[R] help formatting data for clustering

Wed Nov 14 19:35:51 CET 2012

On Nov 13, 2012, at 5:41 PM, arun wrote:

> Hi,
> 
> You could also try:
> dta <- read.table(text="
> 1 , 45 , 32, 45, 23
> 2 , 34
> 4, 11, 43, 45
> ",sep=",",fill=TRUE)
> library(reshape)
>  dtanew<-reshape(dta,varying=2:5,v.name="brand",idvar="V1",direction="long")[,c(1,3)]

It's a bit puzzling to see package reshape loaded and then the reshape function being used. their is no reshape function in that package. 'reshape' is in the stats package which is loaded by default.

-- 
David.

>  dtanew1<-dtanew[complete.cases(dtanew),]
>  dtanew1<-dtanew1[order(dtanew1$V1),]
>  colnames(dtanew1)[1]<-"id"
>  table(dtanew1$id,dtanew1$brand)
>    
> #    11 23 32 34 43 45
>  # 1  0  1  1  0  0  2
>  # 2  0  0  0  1  0  0
>  # 4  1  0  0  0  1  1
> 
> 
> A.K.
> 
> ----- Original Message -----
> From: David Carlson <dcarlson at tamu.edu>
> To: 'Raphael Bauduin' <rblists at gmail.com>; r-help at r-project.org
> Cc: 
> Sent: Tuesday, November 13, 2012 5:38 PM
> Subject: Re: [R] help formatting data for clustering
> 
> This is easier if you read the data into a list instead of creating a
> data frame since the number of values on each row is different. You may
> be able to modify this to fit your needs.

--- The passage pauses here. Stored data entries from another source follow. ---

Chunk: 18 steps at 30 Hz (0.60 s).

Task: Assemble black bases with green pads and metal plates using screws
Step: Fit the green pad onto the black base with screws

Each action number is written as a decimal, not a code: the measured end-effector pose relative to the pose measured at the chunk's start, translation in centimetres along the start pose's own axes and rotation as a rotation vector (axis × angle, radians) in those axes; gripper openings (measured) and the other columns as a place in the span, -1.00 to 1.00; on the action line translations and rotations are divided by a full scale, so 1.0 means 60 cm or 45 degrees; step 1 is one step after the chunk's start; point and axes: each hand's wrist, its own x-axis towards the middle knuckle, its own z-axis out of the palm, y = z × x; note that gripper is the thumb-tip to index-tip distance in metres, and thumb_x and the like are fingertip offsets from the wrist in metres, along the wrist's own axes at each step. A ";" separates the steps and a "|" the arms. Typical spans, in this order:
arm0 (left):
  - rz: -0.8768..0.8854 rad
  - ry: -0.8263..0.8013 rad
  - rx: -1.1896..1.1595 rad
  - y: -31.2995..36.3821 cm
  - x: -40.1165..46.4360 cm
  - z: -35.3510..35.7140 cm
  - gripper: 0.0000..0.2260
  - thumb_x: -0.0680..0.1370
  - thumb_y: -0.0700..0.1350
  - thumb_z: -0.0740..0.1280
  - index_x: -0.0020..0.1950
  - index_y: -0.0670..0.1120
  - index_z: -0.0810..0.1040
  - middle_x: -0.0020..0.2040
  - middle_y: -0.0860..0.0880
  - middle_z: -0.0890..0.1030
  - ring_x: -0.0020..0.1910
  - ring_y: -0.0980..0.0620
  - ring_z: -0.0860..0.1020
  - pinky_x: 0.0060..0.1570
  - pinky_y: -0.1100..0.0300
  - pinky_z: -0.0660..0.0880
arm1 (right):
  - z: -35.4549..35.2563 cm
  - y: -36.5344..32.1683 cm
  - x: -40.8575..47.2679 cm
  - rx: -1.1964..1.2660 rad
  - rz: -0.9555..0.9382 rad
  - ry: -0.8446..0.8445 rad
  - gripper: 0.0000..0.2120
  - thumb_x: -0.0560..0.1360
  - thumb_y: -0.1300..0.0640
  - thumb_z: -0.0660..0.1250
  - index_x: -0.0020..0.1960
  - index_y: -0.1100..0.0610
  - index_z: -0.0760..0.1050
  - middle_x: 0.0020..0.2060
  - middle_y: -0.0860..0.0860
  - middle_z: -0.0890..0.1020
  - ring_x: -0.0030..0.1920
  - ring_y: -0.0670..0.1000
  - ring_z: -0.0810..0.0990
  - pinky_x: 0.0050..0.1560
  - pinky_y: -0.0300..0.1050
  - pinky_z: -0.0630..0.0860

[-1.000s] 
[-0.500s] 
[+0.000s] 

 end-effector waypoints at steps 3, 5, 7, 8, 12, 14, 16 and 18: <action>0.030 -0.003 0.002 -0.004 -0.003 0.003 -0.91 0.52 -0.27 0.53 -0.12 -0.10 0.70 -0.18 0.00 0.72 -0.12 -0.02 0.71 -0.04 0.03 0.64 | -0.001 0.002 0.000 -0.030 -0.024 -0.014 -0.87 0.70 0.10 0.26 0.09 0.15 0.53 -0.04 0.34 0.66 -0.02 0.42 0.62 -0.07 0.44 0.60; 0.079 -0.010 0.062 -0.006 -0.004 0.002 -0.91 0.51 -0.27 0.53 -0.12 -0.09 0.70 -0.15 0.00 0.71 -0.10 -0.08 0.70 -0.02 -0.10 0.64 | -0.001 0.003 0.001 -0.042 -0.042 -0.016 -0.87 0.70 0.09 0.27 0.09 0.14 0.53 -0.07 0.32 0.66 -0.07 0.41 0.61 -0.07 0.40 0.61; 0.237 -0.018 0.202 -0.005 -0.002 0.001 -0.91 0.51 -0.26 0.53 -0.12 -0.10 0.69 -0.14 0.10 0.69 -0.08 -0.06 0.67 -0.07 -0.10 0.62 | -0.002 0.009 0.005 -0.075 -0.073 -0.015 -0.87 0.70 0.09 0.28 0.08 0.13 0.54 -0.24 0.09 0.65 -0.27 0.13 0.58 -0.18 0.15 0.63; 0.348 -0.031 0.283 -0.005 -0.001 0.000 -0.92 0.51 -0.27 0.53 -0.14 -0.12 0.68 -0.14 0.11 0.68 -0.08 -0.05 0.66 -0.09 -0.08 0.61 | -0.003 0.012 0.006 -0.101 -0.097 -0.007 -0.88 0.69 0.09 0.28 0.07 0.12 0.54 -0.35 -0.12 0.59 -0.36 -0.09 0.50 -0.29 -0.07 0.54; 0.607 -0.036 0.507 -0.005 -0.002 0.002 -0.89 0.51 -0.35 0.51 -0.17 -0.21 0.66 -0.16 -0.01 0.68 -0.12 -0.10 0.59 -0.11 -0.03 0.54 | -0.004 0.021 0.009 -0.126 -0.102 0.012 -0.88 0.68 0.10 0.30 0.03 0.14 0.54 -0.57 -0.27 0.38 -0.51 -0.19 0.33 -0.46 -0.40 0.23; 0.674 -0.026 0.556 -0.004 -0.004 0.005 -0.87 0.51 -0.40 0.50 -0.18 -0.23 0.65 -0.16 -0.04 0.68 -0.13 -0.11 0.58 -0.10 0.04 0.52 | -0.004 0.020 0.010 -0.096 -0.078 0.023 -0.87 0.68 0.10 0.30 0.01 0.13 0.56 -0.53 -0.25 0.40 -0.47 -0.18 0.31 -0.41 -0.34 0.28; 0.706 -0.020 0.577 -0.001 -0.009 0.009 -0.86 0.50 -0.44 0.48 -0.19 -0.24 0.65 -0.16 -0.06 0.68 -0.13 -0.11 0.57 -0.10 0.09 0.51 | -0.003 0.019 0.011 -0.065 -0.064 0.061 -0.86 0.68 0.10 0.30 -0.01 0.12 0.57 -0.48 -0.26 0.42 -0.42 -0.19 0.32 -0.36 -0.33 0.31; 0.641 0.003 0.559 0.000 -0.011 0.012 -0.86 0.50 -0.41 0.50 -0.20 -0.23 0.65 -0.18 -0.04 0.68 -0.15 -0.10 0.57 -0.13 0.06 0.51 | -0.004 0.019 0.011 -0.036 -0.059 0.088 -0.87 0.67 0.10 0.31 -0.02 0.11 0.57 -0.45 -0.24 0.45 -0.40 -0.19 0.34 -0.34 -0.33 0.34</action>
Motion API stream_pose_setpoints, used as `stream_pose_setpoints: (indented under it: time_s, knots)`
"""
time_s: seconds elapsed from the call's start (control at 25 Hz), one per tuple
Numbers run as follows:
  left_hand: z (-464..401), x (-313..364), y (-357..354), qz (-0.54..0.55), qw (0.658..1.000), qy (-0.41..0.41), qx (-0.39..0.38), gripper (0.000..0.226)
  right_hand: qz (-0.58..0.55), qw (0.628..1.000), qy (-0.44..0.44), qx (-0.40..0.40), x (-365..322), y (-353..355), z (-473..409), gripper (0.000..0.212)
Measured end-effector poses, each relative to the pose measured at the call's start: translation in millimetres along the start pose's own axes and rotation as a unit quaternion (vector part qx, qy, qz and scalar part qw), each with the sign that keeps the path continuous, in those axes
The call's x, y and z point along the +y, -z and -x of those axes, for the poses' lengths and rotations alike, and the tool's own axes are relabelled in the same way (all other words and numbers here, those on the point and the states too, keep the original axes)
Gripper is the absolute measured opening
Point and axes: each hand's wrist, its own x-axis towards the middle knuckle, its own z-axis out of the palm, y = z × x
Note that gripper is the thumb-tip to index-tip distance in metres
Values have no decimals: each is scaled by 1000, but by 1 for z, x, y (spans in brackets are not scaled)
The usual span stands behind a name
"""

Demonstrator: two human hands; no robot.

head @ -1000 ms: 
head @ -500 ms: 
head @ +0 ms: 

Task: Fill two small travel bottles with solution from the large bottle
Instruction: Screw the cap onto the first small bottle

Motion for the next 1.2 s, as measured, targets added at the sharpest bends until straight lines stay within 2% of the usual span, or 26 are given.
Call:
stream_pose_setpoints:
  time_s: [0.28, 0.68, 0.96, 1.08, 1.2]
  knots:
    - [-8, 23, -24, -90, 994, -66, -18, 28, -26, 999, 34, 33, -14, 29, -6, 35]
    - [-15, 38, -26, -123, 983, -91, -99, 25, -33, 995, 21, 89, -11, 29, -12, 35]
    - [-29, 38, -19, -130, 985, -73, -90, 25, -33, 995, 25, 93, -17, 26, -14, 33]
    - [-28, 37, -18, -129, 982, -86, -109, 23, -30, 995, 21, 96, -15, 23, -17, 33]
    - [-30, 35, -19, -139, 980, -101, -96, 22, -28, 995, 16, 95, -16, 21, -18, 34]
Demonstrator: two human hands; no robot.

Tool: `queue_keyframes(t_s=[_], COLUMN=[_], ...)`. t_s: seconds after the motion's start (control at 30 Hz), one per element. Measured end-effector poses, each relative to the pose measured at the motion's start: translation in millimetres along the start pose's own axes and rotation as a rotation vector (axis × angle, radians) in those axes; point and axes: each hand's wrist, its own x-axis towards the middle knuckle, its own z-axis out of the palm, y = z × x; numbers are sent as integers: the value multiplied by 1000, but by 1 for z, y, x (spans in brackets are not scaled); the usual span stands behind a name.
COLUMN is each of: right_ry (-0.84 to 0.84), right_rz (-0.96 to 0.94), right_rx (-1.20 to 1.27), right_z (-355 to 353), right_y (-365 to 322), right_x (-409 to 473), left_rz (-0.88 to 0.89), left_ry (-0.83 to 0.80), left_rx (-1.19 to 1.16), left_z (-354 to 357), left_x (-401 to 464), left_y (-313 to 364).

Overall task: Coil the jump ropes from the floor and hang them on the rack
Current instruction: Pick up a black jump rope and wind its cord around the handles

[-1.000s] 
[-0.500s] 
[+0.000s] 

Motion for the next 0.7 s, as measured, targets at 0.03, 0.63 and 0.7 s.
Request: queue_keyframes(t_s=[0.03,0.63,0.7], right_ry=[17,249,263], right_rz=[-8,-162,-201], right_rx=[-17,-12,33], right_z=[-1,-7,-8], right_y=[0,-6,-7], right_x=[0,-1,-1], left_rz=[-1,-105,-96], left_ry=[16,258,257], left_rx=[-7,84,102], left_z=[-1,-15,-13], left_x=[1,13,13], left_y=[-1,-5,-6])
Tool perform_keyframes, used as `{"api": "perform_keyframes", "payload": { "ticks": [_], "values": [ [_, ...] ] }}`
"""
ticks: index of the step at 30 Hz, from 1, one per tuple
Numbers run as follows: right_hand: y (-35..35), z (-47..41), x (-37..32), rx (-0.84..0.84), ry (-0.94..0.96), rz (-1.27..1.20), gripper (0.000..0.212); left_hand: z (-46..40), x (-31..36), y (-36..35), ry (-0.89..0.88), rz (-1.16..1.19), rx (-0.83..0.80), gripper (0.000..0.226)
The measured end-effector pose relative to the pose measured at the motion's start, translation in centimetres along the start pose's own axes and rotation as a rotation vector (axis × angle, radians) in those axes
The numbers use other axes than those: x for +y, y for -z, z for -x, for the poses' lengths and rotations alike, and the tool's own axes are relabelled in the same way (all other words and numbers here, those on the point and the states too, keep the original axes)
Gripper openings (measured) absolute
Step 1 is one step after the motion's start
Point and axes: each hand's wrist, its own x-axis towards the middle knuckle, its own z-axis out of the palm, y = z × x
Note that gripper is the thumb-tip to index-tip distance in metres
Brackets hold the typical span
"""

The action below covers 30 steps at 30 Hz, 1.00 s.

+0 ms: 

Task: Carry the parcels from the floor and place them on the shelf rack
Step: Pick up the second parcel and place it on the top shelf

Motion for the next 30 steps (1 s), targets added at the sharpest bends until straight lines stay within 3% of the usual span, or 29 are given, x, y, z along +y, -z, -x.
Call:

The steps are 1) Read the file
> with readLines(); 2) split the lines into numeric vectors  (one for each
> line); 3) repeat the first column (id) once for each brand in the line
> and build a data.frame with col.names; 4) use table() to build a list of
> all the brands and the number of times each appears; 5) cluster using
> the table or if necessary convert to a data frame (this will add X to
> the front of each brand number since numbers cannot be column names.
> 
> dta <- readLines(con=stdin(), n=3)
> 1 , 45 , 32, 45, 23
> 2 , 34
> 4, 11, 43, 45
> 
> lst <- strsplit(dta, ", ")
> lst <- sapply(lst, as.numeric)
> a <- sapply(1:length(lst), function(x) cbind(rep(lst[[x]][[1]], 
>       length(lst[[x]])-1), lst[[x]][-1]))
> a <- data.frame(do.call(rbind, a))
> colnames(a) <- c("id", "brand")
> newdat <- table(a$id, a$brand)
> newdf <- data.frame(unclass(newdat))
> 
> -------------------------------------
> David L Carlson
> Associate Professor of Anthropology
> Texas A&M University
> College Station, TX 77840-4352
> 
> -----Original Message-----
> From: r-help-bounces at r-project.org [mailto:r-help-bounces at r-project.org]
> On Behalf Of Raphael Bauduin
> Sent: Tuesday, November 13, 2012 4:47 AM
> To: r-help at r-project.org
> Subject: [R] help formatting data for clustering
> 
> Hi,
> 
> I'm a R beginner. I have data of this form:
> 
> user_id, brand_id1, brand_id2, .....
> 
> for example:
> 1 , 45 , 32, 45, 23
> 2 , 34
> 4, 11, 43, 45
> 
> I'm looking for the right procedure to be able to cluster users. I am
> especially interested to know which functions to use at each step.
> 
> I am currently able to load the data in a data frame, each row's name
> being
> the user id.
> 
> #extract user brands, ie all collumn except the first
> user_brands <- userclustering[,-1]
> 
> # extract user ids, ie the first column
> user_ids  <- userclustering[,1]
> 
> # set user ids as row name
> row.names(user_brands) <- user_ids
> 
> But now I'm stuck replacing the brand ids by a count for each brand the
> user ordered, all other brand counters being implicitely 0 for that
> user.
> 
> Then I'll need to be sure I can use it for clustering (normalising,
> correct
> handling of brands absent from a user's list, etc).
> 
> thanks in advance for your help!
> 
> Raph
> 
>     [[alternative HTML version deleted]]
> 
> ______________________________________________
> R-help at r-project.org mailing list
> https://stat.ethz.ch/mailman/listinfo/r-help
> PLEASE do read the posting guide
> http://www.R-project.org/posting-guide.html
> and provide commented, minimal, self-contained, reproducible code.
> 
> ______________________________________________
> R-help at r-project.org mailing list
> https://stat.ethz.ch/mailman/listinfo/r-help
> PLEASE do read the posting guide http://www.R-project.org/posting-guide.html
> and provide commented, minimal, self-contained, reproducible code.
> 
> 
> ______________________________________________
> R-help at r-project.org mailing list
> https://stat.ethz.ch/mailman/listinfo/r-help
> PLEASE do read the posting guide http://www.R-project.org/posting-guide.html
> and provide commented, minimal, self-contained, reproducible code.

David Winsemius, MD
Alameda, CA, USA